Work instructions. Extract all lines that hold "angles" from the records below.

====

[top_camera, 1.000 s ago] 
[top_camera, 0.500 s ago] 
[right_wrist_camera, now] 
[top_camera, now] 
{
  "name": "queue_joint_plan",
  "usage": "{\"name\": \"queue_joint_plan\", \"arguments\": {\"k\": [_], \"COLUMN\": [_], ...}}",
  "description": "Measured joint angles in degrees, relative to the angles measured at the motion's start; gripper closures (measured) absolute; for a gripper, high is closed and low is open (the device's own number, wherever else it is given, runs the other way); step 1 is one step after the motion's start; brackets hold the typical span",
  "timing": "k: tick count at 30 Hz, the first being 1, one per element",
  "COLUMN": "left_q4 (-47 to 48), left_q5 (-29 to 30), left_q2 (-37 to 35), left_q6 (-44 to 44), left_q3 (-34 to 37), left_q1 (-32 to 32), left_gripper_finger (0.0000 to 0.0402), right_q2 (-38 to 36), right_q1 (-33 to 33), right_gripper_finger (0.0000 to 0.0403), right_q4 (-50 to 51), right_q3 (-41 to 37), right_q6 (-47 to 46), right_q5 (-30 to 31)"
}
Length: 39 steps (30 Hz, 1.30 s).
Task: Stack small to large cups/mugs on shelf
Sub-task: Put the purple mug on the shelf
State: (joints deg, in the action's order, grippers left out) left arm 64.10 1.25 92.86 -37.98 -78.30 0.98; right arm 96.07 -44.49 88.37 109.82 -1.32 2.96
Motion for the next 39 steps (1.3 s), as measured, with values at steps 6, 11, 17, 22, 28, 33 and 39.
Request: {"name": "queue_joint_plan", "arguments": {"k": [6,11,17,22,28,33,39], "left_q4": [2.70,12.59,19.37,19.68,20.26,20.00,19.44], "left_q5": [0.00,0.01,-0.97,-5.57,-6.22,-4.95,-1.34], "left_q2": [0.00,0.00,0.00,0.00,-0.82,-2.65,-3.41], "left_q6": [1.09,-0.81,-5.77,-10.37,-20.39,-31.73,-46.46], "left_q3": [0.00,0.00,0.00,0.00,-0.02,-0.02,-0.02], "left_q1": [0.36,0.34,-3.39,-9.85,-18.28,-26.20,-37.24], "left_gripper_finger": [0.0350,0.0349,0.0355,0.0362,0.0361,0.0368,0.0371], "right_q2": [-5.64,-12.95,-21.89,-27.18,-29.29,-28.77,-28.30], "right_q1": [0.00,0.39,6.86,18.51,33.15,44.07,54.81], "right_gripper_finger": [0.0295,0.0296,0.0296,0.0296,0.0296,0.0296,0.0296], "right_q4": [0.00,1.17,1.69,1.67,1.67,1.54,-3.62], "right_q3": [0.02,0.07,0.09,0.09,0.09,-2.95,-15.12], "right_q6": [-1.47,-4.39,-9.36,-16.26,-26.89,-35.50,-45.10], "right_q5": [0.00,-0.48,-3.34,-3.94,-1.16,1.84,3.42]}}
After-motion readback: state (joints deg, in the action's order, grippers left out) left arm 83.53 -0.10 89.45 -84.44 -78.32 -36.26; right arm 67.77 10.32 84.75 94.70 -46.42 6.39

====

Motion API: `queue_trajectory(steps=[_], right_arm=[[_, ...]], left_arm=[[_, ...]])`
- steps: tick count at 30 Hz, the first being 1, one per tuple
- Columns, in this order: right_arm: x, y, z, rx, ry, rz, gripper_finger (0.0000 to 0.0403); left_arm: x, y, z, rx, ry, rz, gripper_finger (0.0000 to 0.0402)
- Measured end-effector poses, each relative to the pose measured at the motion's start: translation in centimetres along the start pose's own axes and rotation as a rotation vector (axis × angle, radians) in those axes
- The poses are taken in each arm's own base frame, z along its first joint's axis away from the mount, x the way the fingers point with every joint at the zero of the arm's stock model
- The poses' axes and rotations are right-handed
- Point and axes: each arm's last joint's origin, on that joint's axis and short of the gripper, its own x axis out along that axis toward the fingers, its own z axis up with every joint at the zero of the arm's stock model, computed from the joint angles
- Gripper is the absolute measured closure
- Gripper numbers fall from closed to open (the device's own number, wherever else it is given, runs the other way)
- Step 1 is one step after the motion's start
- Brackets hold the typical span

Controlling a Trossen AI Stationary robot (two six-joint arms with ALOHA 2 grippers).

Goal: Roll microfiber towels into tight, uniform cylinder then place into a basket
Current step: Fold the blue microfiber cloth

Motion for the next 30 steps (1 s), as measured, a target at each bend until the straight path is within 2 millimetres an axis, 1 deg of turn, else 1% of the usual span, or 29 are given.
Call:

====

Response to this task.
  "description": "Measured joint angles in degrees, relative to the angles measured at the motion's start; gripper closures (measured) absolute; for a gripper, high is closed and low is open (the device's own number, wherever else it is given, runs the other way); step 1 is one step after the motion's start; brackets hold the typical span",
- Point and axes: each arm's last joint's origin, on that joint's axis and short of the gripper, its own x axis out along that axis toward the fingers, its own z axis up with every joint at the zero of the arm's stock model, computed from the joint angles

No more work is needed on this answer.